The firm said that all of the funds’ shares will be compulsorily redeemed. Pending redemption, requests will be cancelled. Liquidation proceeds will be paid out to investors in several instalments. The first payments amounting to about 80 per cent of the available cash and cash equivalents will proceed starting on 8 March 2021 (with value date 10 March 2021) for the Luxembourg domiciled funds and later the same week for the Liechtenstein domiciled fund. The firm also waived management fees immediately. 

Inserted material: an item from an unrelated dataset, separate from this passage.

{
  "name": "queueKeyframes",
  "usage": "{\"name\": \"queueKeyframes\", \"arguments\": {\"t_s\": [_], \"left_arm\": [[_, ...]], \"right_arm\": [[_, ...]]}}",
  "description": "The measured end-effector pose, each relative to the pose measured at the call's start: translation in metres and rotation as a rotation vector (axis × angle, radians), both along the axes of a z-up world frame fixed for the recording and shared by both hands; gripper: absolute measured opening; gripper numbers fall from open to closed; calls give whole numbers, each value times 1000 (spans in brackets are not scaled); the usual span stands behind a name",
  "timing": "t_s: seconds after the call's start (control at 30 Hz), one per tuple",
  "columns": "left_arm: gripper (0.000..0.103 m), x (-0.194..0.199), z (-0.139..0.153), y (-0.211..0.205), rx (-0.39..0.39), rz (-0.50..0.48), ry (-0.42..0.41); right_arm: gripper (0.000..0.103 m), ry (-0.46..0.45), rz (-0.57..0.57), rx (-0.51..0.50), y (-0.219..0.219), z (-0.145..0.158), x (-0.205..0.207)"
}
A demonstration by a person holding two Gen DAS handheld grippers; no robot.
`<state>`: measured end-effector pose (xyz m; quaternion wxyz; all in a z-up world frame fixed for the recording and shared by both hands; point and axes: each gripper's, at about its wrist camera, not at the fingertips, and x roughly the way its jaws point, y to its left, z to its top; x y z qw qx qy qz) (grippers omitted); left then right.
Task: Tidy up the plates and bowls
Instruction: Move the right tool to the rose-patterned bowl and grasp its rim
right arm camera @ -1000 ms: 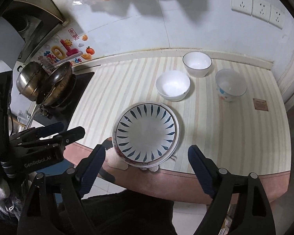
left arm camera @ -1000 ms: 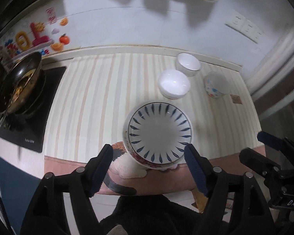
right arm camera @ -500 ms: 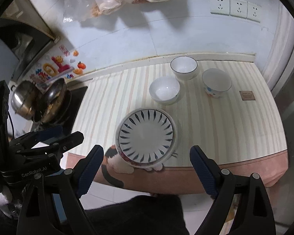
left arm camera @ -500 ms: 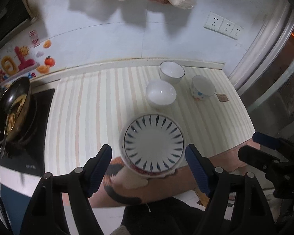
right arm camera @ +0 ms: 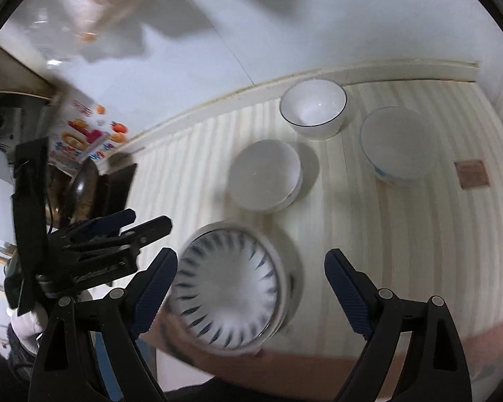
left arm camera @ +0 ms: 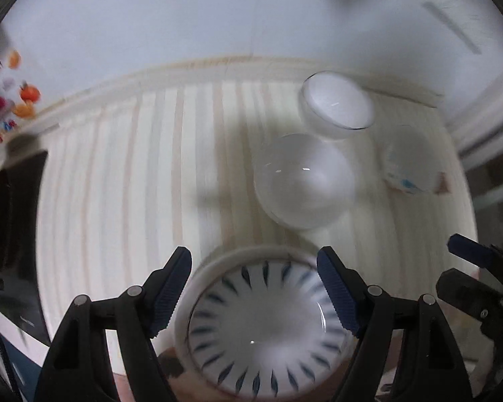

The CSAM funds affected are: Credit Suisse (Lux) Supply Chain Finance Fund; Credit Suisse Nova (Lux) Supply Chain Finance High Income Fund; Credit Suisse Nova (Lux) Supply Chain Finance Investment Grade Fund; and Credit Suisse Supply Chain Finance Investment Grade Fund.

Supply-chain finance is a type of cash advance, similar to invoice finance, based on the credit rating of companies in the supply chain. Smaller firms can benefit from the higher credit scores of their buyers, and buyers can extend payment terms. It has traditionally been a field for large banks. The field is an example of what might be called alternative finance, and has attracted funds at a time when more conventional lending has been squeezed by ultra-low/negative interest rates.

(Editor's note: The issues are complex and now that Greensill Capital has filed for bankruptcy protection, it may not be the time to start drawing conclusions. What appears to be a concern is whether there was sufficiently robust assessment of the risks involved by those banks involved.)